Our proof strategy will be as follows. Suppose that none of $A\setminus B$, $B\setminus A$, or $A\cap B$ is empty. We will exhibit a point in $B$ and on the boundary of $A$, and another point outside $B$ and on the boundary of $A$. We can then travel from the former point to the latter along the boundary of $A$ in a continuous manner. While we do so, we are bound to cross the boundary of $B$ somewhere.
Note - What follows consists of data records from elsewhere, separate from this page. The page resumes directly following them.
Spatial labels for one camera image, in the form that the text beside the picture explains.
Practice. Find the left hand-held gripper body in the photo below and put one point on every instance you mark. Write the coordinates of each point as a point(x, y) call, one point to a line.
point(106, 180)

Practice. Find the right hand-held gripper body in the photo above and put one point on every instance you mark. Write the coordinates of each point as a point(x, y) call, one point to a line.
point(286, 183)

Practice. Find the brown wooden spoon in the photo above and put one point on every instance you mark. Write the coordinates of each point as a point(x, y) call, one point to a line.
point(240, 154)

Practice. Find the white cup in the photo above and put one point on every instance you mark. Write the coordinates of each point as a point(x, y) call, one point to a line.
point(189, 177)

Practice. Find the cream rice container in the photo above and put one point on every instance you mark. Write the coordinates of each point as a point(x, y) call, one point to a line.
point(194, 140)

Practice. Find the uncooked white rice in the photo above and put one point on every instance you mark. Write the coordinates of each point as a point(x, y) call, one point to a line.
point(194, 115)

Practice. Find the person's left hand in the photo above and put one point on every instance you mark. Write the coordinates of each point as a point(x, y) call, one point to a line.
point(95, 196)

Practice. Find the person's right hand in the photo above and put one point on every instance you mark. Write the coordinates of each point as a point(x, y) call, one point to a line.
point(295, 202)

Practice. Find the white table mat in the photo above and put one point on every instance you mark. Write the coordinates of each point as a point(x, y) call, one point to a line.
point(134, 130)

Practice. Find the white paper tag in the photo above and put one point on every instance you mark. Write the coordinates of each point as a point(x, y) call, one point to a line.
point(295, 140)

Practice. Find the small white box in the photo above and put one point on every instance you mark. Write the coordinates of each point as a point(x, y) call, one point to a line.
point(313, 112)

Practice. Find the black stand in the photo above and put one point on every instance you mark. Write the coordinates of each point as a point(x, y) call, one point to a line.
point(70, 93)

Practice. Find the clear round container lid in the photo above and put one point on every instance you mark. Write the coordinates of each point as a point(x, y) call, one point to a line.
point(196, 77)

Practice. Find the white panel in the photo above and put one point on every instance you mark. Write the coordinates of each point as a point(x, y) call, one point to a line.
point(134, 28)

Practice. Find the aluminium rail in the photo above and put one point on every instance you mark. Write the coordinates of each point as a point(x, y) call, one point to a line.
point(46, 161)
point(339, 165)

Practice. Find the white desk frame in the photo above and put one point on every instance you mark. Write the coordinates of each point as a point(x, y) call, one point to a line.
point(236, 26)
See the figure below.

Formally: for the sake of contradiction, assume that $A\not\subseteq B$ and $B\not\subseteq A$. Since $A\cap B\neq\varnothing$, there exist $a\in A\cap B$ and $b\in B\setminus A$. Let $$\overline\lambda\equiv\sup\{\lambda\in[0,1]\,|\,(1-\lambda)a+\lambda b\in A\}.$$ I leave it as an exercise to show that $$x\equiv(1-\overline\lambda)a+\overline\lambda b\in \partial A\cap B.$$

Next, I claim that $\partial A\setminus B$ is not empty. If it is, then $\partial A\subseteq B$. Since every extreme point of $\overline A$ is also a boundary point (where $\overline A$ denotes the closure of $A$), the Krein–Milman theorem implies that $$A\subseteq\overline A=\overline{\operatorname{co}(\operatorname{extreme}(\overline A))}\subseteq\overline{\operatorname{co}(\partial(\overline A))}\subseteq\overline{\operatorname{co}(\partial A)}=\operatorname{co}(\partial A)\subseteq B,$$ contradicting $A\not\subseteq B$. Now take $y\in\partial A\setminus B$.

Since $\partial A$ is path connected for $n\geq 2$, one can find a continuous function $f:[0,1]\to\partial A$ such that $f(0)=x$ and $f(1)=y$. Let $$\overline c\equiv\sup\{c\in[0,1]\,|\,f(c)\in B\}.$$ Then, $z\equiv f(\overline c)\in\partial A\cap\partial B=\varnothing$, a contradiction.